» TASK TO COMPLETE: Identify, in the records below, every line where the string "level" appears, and copy each such line.

[Stored items from a collection]
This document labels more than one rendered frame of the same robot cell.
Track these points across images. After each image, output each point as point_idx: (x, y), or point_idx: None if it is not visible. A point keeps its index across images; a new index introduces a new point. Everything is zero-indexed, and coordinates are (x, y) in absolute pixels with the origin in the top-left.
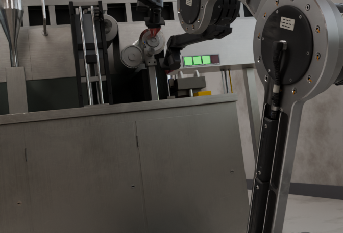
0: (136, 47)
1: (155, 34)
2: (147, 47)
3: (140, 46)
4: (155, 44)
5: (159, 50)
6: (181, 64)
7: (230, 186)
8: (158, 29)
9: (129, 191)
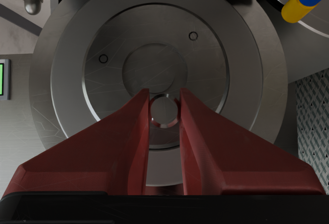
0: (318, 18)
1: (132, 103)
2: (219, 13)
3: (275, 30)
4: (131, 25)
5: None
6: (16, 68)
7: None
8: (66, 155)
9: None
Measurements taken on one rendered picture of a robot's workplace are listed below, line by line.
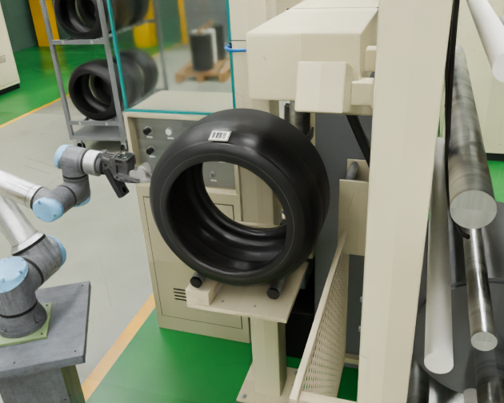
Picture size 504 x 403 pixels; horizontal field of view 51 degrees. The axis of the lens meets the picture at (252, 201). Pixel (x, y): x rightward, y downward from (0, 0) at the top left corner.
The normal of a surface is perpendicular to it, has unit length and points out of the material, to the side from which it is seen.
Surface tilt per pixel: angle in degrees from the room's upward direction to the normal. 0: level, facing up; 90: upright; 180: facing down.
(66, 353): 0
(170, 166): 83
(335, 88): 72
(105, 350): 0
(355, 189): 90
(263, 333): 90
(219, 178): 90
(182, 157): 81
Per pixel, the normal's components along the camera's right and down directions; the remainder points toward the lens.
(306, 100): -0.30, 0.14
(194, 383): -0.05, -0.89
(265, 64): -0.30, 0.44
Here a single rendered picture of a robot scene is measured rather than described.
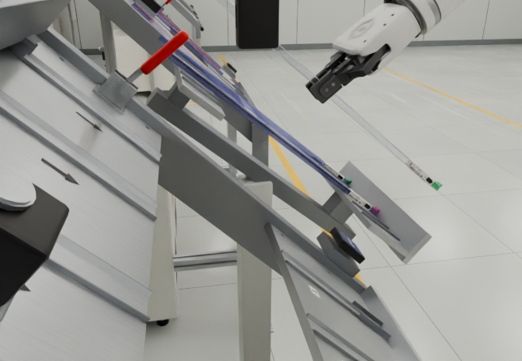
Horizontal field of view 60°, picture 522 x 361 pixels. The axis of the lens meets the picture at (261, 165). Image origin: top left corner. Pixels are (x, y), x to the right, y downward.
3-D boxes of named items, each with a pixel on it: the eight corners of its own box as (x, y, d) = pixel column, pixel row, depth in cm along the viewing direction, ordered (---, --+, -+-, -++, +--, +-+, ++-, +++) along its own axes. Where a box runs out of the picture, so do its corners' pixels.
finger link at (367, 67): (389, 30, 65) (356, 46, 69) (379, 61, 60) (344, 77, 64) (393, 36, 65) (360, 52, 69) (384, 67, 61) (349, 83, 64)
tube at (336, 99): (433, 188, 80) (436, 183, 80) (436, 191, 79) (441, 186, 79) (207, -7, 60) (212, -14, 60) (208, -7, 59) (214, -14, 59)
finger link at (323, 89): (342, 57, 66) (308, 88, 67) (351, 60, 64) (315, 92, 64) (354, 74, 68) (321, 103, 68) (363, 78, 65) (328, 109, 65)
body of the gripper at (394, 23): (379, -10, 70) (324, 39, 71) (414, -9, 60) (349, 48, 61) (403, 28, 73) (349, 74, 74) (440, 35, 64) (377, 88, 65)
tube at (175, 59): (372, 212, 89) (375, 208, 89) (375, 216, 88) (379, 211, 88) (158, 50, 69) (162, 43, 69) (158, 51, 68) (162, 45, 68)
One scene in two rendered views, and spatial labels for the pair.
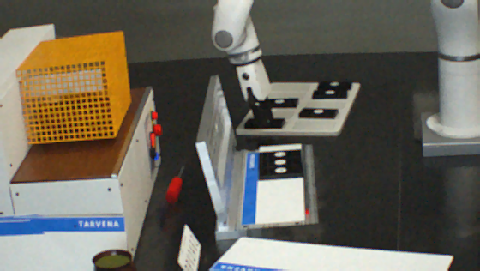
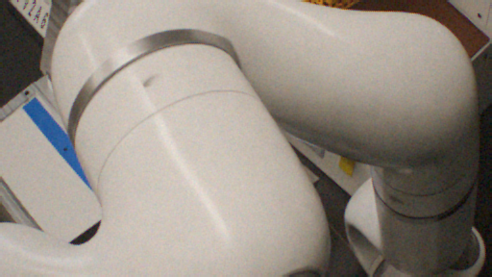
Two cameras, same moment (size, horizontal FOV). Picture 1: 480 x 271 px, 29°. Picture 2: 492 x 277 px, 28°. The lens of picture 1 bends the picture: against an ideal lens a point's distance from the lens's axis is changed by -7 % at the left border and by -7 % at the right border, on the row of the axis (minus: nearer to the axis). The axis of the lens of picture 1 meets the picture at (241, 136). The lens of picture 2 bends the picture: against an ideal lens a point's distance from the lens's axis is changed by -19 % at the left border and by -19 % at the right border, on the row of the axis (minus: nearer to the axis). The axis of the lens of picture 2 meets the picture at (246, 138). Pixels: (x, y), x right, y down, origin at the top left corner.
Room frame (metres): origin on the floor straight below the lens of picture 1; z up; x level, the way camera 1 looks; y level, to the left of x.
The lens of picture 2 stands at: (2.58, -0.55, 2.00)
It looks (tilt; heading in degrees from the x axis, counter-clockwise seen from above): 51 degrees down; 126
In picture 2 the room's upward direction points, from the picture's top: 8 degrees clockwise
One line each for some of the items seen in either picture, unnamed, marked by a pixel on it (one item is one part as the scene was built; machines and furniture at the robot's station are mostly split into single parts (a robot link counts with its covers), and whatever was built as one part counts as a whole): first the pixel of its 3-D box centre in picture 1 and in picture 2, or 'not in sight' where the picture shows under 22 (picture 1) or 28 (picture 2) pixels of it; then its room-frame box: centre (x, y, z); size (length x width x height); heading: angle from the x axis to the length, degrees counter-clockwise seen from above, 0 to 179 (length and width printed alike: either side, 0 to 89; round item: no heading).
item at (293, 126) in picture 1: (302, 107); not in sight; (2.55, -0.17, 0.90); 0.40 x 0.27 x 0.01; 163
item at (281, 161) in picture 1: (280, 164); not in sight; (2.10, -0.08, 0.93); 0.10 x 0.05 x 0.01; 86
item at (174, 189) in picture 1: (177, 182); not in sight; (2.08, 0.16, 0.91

» EXERCISE RESULT:
Surface tilt per pixel: angle in degrees from the room's upward direction to the normal. 0: level, facing up; 90: upright; 180: facing down.
Room frame (metres): origin on the floor straight below the lens of picture 1; z up; x level, the way camera 1 looks; y level, to the left of x.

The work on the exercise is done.